Task item -> Your copy should hold every record verbatim and none of the pictures.

Source material ->

☆ ☆ ☆ ☆

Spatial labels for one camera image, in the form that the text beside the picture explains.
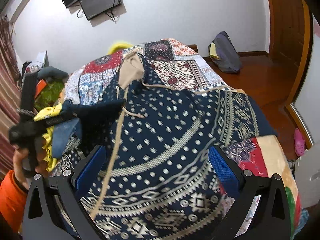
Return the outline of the orange sleeved left forearm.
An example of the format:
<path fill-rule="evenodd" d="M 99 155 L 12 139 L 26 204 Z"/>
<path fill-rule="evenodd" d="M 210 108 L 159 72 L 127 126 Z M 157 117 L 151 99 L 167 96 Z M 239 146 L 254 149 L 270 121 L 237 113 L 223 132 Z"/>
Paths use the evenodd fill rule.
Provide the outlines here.
<path fill-rule="evenodd" d="M 14 170 L 10 170 L 1 182 L 1 215 L 13 233 L 18 233 L 23 220 L 28 191 L 22 188 Z"/>

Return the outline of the person's left hand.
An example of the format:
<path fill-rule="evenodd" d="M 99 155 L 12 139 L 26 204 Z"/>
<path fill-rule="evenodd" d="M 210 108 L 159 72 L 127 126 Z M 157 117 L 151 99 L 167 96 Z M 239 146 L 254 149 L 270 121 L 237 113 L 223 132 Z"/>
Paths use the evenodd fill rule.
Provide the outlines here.
<path fill-rule="evenodd" d="M 29 184 L 23 173 L 23 160 L 28 157 L 28 153 L 29 151 L 26 148 L 16 148 L 12 159 L 15 178 L 26 190 L 29 189 Z M 37 160 L 39 161 L 39 165 L 35 167 L 36 173 L 39 173 L 44 177 L 48 177 L 48 163 L 44 160 L 46 155 L 46 150 L 40 148 L 40 150 L 37 152 Z"/>

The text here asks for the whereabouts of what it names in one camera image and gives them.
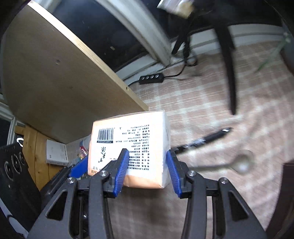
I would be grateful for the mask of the orange white tissue pack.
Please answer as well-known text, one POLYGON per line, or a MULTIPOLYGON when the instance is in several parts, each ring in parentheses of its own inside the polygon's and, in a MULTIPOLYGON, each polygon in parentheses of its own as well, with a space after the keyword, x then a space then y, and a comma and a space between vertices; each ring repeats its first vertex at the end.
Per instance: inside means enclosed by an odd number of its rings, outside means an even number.
POLYGON ((124 185, 163 189, 170 182, 166 153, 170 150, 170 124, 165 111, 118 115, 93 123, 89 144, 88 174, 93 176, 121 150, 129 151, 124 185))

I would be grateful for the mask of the black marker pen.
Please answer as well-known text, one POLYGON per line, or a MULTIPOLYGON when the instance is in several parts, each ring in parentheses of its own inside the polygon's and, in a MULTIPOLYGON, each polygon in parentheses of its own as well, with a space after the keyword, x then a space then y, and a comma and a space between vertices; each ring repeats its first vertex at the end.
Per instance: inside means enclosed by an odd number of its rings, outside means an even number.
POLYGON ((189 144, 183 144, 180 146, 176 146, 174 147, 172 150, 175 152, 175 154, 181 154, 184 153, 186 151, 188 151, 189 149, 192 148, 200 148, 206 144, 212 143, 216 140, 219 140, 223 137, 225 137, 227 134, 229 134, 231 131, 233 130, 232 127, 227 127, 224 129, 221 129, 217 132, 214 132, 212 134, 209 134, 207 136, 201 137, 199 139, 194 140, 193 142, 189 143, 189 144))

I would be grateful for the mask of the metal spoon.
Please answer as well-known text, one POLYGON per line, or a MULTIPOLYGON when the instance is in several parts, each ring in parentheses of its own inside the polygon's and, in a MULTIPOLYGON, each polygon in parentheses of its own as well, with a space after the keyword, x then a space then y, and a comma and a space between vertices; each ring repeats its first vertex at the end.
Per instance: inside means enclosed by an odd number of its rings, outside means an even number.
POLYGON ((249 150, 243 150, 230 163, 219 164, 219 165, 206 165, 198 167, 190 167, 190 170, 196 172, 208 172, 208 171, 217 171, 221 169, 230 169, 235 171, 240 175, 249 173, 255 165, 255 157, 253 152, 249 150))

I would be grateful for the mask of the white router box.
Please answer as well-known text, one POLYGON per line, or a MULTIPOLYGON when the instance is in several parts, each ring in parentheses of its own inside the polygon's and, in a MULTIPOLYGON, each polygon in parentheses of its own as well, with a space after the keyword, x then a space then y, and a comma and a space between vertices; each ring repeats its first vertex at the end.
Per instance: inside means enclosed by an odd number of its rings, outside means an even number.
POLYGON ((67 148, 63 143, 46 140, 46 163, 67 166, 69 163, 67 148))

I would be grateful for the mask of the plaid table cloth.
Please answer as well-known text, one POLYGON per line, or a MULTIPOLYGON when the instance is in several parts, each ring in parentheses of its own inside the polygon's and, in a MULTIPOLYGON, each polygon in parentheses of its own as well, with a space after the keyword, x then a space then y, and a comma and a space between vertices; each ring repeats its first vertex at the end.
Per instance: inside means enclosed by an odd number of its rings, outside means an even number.
POLYGON ((281 57, 264 69, 259 65, 276 48, 276 41, 239 46, 234 53, 238 109, 228 107, 227 79, 220 54, 200 55, 195 67, 181 65, 165 71, 181 73, 161 84, 133 84, 131 89, 150 110, 164 110, 170 122, 171 146, 224 127, 223 139, 182 154, 190 166, 230 162, 241 150, 255 156, 253 170, 241 176, 233 170, 205 172, 205 178, 228 178, 266 228, 275 211, 283 164, 293 159, 293 75, 281 57))

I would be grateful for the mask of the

☆ ☆ ☆ ☆

Answer space ->
Spatial labels for one camera image, in the form that the text beside the picture explains.
Return the outline of the orange sleeved left forearm.
An example of the format:
<path fill-rule="evenodd" d="M 99 155 L 12 139 L 26 204 Z"/>
<path fill-rule="evenodd" d="M 210 108 L 159 72 L 127 126 Z M 157 117 L 151 99 L 167 96 Z M 239 146 L 254 149 L 270 121 L 237 113 L 223 132 Z"/>
Paths use the evenodd fill rule.
Provide the outlines here.
<path fill-rule="evenodd" d="M 14 170 L 10 170 L 1 182 L 1 215 L 13 233 L 18 233 L 23 220 L 28 191 L 22 188 Z"/>

Return the outline of the person's left hand.
An example of the format:
<path fill-rule="evenodd" d="M 99 155 L 12 139 L 26 204 Z"/>
<path fill-rule="evenodd" d="M 210 108 L 159 72 L 127 126 Z M 157 117 L 151 99 L 167 96 Z M 239 146 L 254 149 L 270 121 L 237 113 L 223 132 Z"/>
Paths use the evenodd fill rule.
Provide the outlines here.
<path fill-rule="evenodd" d="M 29 184 L 23 173 L 23 160 L 28 157 L 28 153 L 29 151 L 26 148 L 16 148 L 12 159 L 15 178 L 26 190 L 29 189 Z M 37 160 L 39 161 L 39 165 L 35 167 L 36 173 L 39 173 L 44 177 L 48 177 L 48 163 L 44 160 L 46 155 L 46 150 L 40 148 L 40 150 L 37 152 Z"/>

The text here asks for the whereabouts of what it names in one camera image and gives them.
I would be grateful for the mask of the orange white tissue pack.
Please answer as well-known text, one POLYGON per line, or a MULTIPOLYGON when the instance is in several parts, each ring in parentheses of its own inside the polygon's and, in a MULTIPOLYGON, each polygon in parentheses of its own as well, with a space after the keyword, x then a space then y, and a comma and a space between vertices; each ring repeats its first vertex at the end.
Per instance: inside means enclosed by an odd number of its rings, outside means an even number.
POLYGON ((124 185, 163 189, 170 182, 166 153, 170 150, 170 124, 165 111, 118 115, 93 123, 89 144, 88 174, 93 176, 121 150, 129 151, 124 185))

I would be grateful for the mask of the black marker pen.
Please answer as well-known text, one POLYGON per line, or a MULTIPOLYGON when the instance is in several parts, each ring in parentheses of its own inside the polygon's and, in a MULTIPOLYGON, each polygon in parentheses of its own as well, with a space after the keyword, x then a space then y, and a comma and a space between vertices; each ring repeats its first vertex at the end.
Per instance: inside means enclosed by an odd number of its rings, outside means an even number.
POLYGON ((189 144, 183 144, 180 146, 176 146, 174 147, 172 150, 175 152, 175 154, 181 154, 184 153, 186 151, 188 151, 189 149, 192 148, 200 148, 206 144, 212 143, 216 140, 219 140, 223 137, 225 137, 227 134, 229 134, 231 131, 233 130, 232 127, 227 127, 224 129, 221 129, 217 132, 214 132, 212 134, 209 134, 207 136, 201 137, 199 139, 194 140, 193 142, 189 143, 189 144))

I would be grateful for the mask of the metal spoon.
Please answer as well-known text, one POLYGON per line, or a MULTIPOLYGON when the instance is in several parts, each ring in parentheses of its own inside the polygon's and, in a MULTIPOLYGON, each polygon in parentheses of its own as well, with a space after the keyword, x then a space then y, and a comma and a space between vertices; each ring repeats its first vertex at the end.
Per instance: inside means enclosed by an odd number of its rings, outside means an even number.
POLYGON ((249 150, 243 150, 230 163, 219 164, 219 165, 206 165, 198 167, 190 167, 190 170, 196 172, 208 172, 208 171, 217 171, 221 169, 230 169, 235 171, 240 175, 249 173, 255 165, 255 157, 253 152, 249 150))

I would be grateful for the mask of the white router box.
Please answer as well-known text, one POLYGON per line, or a MULTIPOLYGON when the instance is in several parts, each ring in parentheses of its own inside the polygon's and, in a MULTIPOLYGON, each polygon in parentheses of its own as well, with a space after the keyword, x then a space then y, and a comma and a space between vertices; each ring repeats its first vertex at the end.
Per instance: inside means enclosed by an odd number of its rings, outside means an even number.
POLYGON ((67 148, 63 143, 46 140, 46 163, 67 166, 69 163, 67 148))

I would be grateful for the mask of the plaid table cloth.
Please answer as well-known text, one POLYGON per line, or a MULTIPOLYGON when the instance is in several parts, each ring in parentheses of its own inside the polygon's and, in a MULTIPOLYGON, each polygon in parentheses of its own as well, with a space after the keyword, x then a space then y, and a comma and a space between vertices; each ring repeats its first vertex at the end.
Per instance: inside means enclosed by an odd number of its rings, outside means an even number.
POLYGON ((281 57, 264 69, 259 65, 276 48, 276 41, 239 46, 234 53, 238 109, 228 107, 227 79, 220 54, 200 55, 195 67, 181 65, 165 71, 181 73, 161 84, 133 84, 131 89, 150 110, 164 110, 170 122, 171 146, 224 127, 223 139, 182 154, 190 166, 230 162, 241 150, 255 156, 253 170, 241 176, 233 170, 205 172, 205 178, 228 178, 266 228, 275 211, 283 164, 293 159, 293 75, 281 57))

I would be grateful for the mask of the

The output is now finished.